1.2 CMTileItem β€” typed wrapper over a STAC item

Frozen dataclass exposing the fields we use in practice (scene_id, collection, datetime, platform, bbox, geometry, asset_urls). The full properties dict and the raw STAC item stay attached for one-off field access.

stac_item = download.stac_get_item("l2b-ch4-mfa-v3a", SCENE_ID, token=TOKEN)
tile = CMTileItem.from_stac_item(stac_item)
print(f"{tile.scene_id} Β· {tile.platform} Β· {tile.datetime}")
print(f"bbox  : {tile.bbox}")
print(f"assets: {sorted(tile.asset_urls)[:5]}")
tan20251212t185057c20s4001 Β· tan Β· 2025-12-12 18:50:57+00:00
bbox  : (-104.5861937, 31.6662665, -103.9359726, 33.0604707)
assets: ['artifact-mask.tif', 'cmf-unortho.tif', 'cmf.tif', 'uas.txt', 'uncertainty-unortho.tif']

2 Β· download.py β€” raw HTTP wrappers

You usually shouldn't reach here β€” api_queries.py is the supported surface.
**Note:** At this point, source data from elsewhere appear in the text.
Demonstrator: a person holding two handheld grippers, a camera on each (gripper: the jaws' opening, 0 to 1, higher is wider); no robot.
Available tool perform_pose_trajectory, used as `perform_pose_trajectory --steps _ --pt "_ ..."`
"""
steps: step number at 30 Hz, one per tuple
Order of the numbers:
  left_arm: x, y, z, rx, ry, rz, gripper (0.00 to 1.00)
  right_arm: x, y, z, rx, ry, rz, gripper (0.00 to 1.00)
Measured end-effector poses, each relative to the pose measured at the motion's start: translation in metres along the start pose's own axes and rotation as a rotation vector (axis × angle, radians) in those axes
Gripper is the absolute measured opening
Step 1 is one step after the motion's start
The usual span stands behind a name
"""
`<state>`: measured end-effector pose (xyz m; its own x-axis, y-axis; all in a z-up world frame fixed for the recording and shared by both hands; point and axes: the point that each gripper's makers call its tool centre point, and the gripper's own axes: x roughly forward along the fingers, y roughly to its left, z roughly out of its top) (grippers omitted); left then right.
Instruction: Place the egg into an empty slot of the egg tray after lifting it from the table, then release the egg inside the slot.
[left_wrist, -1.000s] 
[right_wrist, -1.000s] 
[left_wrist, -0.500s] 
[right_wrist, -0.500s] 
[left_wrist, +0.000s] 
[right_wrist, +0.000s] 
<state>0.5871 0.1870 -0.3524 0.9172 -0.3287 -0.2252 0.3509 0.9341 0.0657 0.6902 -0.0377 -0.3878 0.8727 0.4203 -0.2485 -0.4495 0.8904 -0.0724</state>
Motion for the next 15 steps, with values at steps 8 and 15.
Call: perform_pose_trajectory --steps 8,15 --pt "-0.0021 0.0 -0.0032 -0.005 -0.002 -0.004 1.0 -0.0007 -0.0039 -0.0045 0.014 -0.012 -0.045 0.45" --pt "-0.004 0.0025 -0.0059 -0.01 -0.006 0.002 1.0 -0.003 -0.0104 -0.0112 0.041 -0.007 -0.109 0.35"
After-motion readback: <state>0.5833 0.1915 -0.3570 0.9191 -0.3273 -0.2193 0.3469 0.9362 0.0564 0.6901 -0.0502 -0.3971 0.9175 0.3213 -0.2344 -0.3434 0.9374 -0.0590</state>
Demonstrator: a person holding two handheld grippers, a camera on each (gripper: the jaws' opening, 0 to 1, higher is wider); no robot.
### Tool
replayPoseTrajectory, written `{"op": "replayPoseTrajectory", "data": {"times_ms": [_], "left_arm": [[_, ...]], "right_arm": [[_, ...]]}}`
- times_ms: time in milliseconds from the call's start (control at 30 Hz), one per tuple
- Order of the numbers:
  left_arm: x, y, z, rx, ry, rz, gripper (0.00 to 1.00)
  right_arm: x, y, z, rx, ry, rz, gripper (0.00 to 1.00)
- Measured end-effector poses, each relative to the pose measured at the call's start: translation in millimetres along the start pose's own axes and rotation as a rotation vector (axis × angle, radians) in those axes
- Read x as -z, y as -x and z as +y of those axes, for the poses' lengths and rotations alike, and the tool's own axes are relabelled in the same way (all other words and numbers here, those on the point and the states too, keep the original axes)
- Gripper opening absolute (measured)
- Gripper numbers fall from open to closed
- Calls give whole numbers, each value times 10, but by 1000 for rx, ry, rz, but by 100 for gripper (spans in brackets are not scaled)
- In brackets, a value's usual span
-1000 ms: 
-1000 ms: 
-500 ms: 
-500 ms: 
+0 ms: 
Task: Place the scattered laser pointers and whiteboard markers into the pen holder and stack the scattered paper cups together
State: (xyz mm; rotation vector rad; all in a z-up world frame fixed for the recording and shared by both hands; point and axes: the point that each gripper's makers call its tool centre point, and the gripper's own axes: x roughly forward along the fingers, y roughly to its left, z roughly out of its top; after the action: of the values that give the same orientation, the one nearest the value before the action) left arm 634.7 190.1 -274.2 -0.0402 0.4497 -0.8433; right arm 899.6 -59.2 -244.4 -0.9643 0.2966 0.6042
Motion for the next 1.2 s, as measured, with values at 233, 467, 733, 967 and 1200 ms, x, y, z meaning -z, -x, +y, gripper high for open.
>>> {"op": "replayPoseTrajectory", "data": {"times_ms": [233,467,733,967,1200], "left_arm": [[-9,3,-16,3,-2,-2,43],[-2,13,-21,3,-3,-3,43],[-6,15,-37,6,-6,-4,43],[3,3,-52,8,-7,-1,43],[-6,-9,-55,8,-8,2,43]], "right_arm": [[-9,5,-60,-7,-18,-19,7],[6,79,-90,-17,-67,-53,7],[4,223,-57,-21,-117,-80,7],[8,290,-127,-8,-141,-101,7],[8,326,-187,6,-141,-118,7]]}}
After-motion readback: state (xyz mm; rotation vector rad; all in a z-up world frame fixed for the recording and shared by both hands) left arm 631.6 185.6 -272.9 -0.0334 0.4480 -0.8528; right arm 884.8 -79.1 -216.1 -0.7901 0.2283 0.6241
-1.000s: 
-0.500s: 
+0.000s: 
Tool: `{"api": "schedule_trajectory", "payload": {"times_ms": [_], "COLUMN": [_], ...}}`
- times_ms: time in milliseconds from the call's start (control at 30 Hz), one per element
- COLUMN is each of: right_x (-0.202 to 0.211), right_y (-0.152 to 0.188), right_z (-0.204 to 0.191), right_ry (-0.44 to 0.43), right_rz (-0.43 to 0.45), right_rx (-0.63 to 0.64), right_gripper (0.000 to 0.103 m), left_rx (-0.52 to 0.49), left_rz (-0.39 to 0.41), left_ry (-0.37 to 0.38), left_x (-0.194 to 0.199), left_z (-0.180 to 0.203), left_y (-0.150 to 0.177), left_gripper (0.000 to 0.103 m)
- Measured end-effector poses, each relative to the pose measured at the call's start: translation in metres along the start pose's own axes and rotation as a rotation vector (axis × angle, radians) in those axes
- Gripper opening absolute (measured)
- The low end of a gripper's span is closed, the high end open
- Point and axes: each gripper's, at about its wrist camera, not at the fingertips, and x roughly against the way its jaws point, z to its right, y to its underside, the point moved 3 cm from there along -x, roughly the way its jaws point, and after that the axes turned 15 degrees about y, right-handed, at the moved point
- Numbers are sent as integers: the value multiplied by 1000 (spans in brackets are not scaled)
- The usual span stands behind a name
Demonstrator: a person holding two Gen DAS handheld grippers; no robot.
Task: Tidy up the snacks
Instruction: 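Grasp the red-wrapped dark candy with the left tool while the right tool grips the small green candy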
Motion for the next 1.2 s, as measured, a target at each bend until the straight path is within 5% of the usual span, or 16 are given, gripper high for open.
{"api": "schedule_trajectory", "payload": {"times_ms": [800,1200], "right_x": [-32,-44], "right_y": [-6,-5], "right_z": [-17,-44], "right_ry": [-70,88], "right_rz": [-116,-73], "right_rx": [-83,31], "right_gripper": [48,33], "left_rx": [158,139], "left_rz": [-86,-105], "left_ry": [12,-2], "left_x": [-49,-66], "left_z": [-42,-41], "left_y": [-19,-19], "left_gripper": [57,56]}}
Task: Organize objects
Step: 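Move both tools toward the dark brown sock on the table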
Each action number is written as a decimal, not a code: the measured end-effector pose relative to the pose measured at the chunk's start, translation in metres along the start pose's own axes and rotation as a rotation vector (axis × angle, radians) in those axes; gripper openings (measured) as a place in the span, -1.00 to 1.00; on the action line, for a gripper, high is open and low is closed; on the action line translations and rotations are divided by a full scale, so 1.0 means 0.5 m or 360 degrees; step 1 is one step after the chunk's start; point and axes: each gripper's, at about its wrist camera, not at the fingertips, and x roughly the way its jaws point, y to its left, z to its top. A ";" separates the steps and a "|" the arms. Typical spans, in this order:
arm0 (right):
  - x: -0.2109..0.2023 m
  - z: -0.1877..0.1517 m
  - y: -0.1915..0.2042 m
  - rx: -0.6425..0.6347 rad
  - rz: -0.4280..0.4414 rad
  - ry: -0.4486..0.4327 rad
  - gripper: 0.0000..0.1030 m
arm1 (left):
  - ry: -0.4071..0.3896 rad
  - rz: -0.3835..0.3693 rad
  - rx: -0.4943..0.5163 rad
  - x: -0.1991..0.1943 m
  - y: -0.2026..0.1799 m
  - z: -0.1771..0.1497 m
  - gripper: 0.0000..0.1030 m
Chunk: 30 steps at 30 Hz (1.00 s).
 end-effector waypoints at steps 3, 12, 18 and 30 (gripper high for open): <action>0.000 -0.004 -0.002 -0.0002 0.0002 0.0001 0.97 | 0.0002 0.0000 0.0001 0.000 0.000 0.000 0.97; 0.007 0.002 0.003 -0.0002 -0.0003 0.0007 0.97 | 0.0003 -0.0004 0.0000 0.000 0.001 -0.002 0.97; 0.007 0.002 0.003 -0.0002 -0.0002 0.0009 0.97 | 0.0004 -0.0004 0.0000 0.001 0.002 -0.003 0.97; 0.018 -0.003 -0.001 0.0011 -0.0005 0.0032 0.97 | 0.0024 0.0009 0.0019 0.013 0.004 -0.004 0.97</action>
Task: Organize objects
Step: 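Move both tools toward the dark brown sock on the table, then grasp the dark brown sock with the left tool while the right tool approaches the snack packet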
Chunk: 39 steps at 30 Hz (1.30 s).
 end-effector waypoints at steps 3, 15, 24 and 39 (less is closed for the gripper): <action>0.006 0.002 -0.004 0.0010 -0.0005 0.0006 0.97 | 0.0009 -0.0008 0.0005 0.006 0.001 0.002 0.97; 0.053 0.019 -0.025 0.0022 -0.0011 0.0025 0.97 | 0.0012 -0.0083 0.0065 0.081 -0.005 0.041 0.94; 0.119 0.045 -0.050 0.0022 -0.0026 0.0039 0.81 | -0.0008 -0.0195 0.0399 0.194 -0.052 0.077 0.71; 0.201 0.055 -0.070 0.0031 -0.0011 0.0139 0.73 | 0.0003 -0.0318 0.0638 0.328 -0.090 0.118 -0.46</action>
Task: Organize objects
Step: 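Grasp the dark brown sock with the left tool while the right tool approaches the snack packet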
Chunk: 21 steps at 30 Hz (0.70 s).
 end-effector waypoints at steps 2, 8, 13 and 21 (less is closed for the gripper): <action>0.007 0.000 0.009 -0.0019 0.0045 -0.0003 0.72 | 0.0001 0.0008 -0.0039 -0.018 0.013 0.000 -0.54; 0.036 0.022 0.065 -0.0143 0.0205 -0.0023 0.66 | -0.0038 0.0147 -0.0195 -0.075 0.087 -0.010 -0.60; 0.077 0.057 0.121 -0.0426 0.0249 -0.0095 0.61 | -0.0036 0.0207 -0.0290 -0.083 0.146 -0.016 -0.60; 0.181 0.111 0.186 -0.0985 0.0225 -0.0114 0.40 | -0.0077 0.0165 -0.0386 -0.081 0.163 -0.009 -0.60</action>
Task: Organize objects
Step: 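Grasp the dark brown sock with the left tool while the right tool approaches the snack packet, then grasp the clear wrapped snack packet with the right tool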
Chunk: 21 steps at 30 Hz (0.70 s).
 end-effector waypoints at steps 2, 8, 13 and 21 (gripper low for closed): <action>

We expose it because (a) the bbox encoding is non-obvious and worth understanding, and (b) the REST endpoints carry fields the typed layer doesn't yet model (e.g. raw CSV exports). Thin endpoint wrappers β€” same return shape as the upstream JSON, but with bbox-encoding, retries, and Bearer auth handled.

2.1 bbox encoding β€” REST vs STAC

Carbon Mapper's two API surfaces disagree on bbox shape:

  • REST Catalog (/catalog/...) wants repeated keys: ?bbox=W&bbox=S&bbox=E&bbox=N. Comma-joined returns 422.
  • STAC (/stac/...) wants the comma-joined form: ?bbox=W,S,E,N.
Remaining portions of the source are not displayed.